Last week on April 7, the anniversary of the disappearance, David's family gathered on the grounds of the LA County Cemetery to place a marker in his memory. The groundskeeper had dug a small hole and they put some personal mementos into the ground and placed over them a simple marker: David Samuel Orr, 1964-1988.
When they can, David's family tries to think of the positive aspects of his life and how much he put into his 24 years. His mother remembers, "Before he started disappearing, he was full of reverence for life, warm-hearted, loved discovering things and was very enthusiastic. David was a really beautiful kid. But he knew he was going down into this hole."
Sam offers, "Some things are inhumane in the way society works. Especially when you're not expecting something like this to happen to you. But the mental health system really did fail us in serious ways.
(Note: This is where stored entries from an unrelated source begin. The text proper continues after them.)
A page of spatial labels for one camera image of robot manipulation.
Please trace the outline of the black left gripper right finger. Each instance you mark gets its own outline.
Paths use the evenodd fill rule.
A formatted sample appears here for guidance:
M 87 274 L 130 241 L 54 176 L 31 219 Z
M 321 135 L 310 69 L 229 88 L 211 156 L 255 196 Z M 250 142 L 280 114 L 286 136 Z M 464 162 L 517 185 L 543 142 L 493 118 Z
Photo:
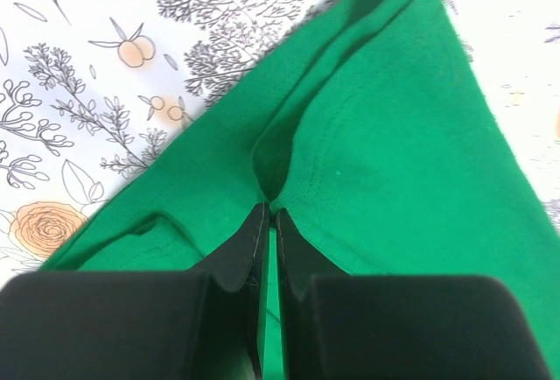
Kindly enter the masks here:
M 513 294 L 484 276 L 353 276 L 276 215 L 289 379 L 548 379 Z

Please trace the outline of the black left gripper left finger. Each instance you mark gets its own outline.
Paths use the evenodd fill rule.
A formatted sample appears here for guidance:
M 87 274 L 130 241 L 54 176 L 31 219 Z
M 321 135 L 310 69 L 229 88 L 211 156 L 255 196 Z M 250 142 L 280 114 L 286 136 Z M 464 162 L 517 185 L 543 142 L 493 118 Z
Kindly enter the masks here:
M 4 379 L 259 379 L 270 209 L 185 271 L 36 271 L 1 291 Z

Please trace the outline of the green t shirt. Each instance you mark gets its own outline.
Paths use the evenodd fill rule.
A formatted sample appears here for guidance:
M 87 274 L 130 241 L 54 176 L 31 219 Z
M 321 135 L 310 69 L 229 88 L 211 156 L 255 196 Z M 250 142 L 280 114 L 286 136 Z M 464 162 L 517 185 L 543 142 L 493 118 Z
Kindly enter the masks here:
M 44 263 L 184 270 L 259 202 L 353 274 L 480 274 L 559 371 L 559 238 L 440 0 L 299 27 Z

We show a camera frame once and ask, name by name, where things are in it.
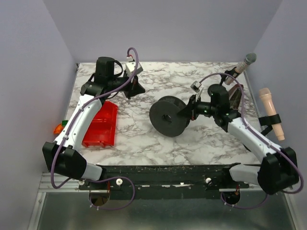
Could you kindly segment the black filament spool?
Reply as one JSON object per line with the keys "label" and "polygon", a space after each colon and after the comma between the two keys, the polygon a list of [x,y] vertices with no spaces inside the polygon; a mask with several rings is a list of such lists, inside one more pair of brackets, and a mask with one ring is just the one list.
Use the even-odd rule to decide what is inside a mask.
{"label": "black filament spool", "polygon": [[164,96],[154,103],[149,111],[149,118],[153,127],[162,135],[177,137],[183,133],[190,120],[179,116],[178,112],[186,104],[177,97]]}

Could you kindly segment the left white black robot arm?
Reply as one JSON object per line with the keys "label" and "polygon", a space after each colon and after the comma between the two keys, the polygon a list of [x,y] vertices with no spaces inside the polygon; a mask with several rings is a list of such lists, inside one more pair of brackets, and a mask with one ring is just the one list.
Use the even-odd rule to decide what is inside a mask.
{"label": "left white black robot arm", "polygon": [[137,77],[143,71],[141,64],[132,56],[128,56],[127,60],[124,66],[120,66],[121,72],[115,74],[115,65],[120,64],[117,60],[111,57],[98,58],[95,72],[81,87],[77,106],[68,123],[53,142],[46,142],[42,147],[50,172],[77,180],[102,179],[103,169],[88,163],[79,149],[94,116],[110,94],[124,92],[129,99],[145,92]]}

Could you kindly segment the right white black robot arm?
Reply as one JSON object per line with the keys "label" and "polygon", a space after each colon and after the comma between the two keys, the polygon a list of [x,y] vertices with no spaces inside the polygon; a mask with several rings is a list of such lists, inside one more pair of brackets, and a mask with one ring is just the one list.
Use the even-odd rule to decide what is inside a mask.
{"label": "right white black robot arm", "polygon": [[200,82],[193,82],[191,88],[195,94],[178,115],[185,122],[194,120],[199,115],[213,117],[219,127],[239,139],[260,162],[259,167],[244,164],[230,166],[228,173],[233,181],[259,185],[269,195],[302,182],[295,151],[271,142],[249,125],[243,118],[243,113],[231,109],[228,91],[224,86],[213,84],[209,87],[210,102],[201,101]]}

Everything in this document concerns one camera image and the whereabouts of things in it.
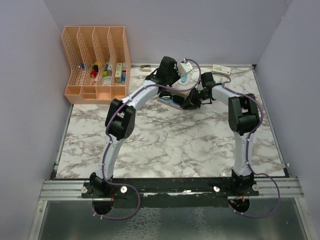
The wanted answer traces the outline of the black sunglasses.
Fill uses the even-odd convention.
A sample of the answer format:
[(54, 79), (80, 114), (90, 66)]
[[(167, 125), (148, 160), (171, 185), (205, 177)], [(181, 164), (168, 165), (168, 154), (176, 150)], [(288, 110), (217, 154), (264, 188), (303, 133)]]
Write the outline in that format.
[(182, 104), (185, 101), (185, 98), (183, 96), (179, 96), (179, 95), (172, 95), (170, 92), (167, 91), (162, 91), (159, 94), (159, 98), (162, 100), (172, 100), (174, 103), (176, 104)]

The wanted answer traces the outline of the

I think psychiatry itself is culpable in a lot of ways."
He adds he's not particularly looking for closure either. "I don't have a religious outlook. Philosophically I don't believe in an afterlife, so I don't have the luxury of believing he's gone on to a better place and all the rest of that. I'm not able to believe that kind of thing. So I kind of enjoy having him reside in my feelings and in the back of my brain. I like it. So, if closure means I don't think about him any more, then I'm not interested in that."
Susan continues, "I believe it was an act of strength on his part to get out of that place because he was not getting better... I'm sorry I didn't get even more of the blessing of the time I had with him. I guess it comes with losing people, but there are times when I can't believe that I'm living through this. There's no way I can make sense of it. But I love being able to talk about what went on here. I dream a lot, but none of my dreams about David are ever nightmares."
David's sister Katie -- who formerly ran the Weintraub Thomas Gallery in Sacramento -- acknowledges that her family strained under the burden of trying to carry on a normal existence during the 10 years of David's absence. But learning that he was dead all along has been difficult as well.
"The hardest, hardest part of someone dying is that they're not there physically for you to express your love. You can't see them getting your love." She mentions her two daughters, whom David adored and doted on even when his sickness was most profound. "There are no guarantees. You have to be in the moment and enjoy them in the moment."
Susan also says, "David truly believed life and death were of a piece. Death was a part of life. This was something he observed in the wild, which took away some of the fear of death for him."
Susan and Katie agree that one thing that makes where David is buried a little more palatable is that it would have suited him. The mountains are visible and so is a basketball hoop. And they agree that the way he was buried was perfectly in line, on a philosophical level, with his values: to be returned to the earth, merged with a diverse selection of humanity, nameless.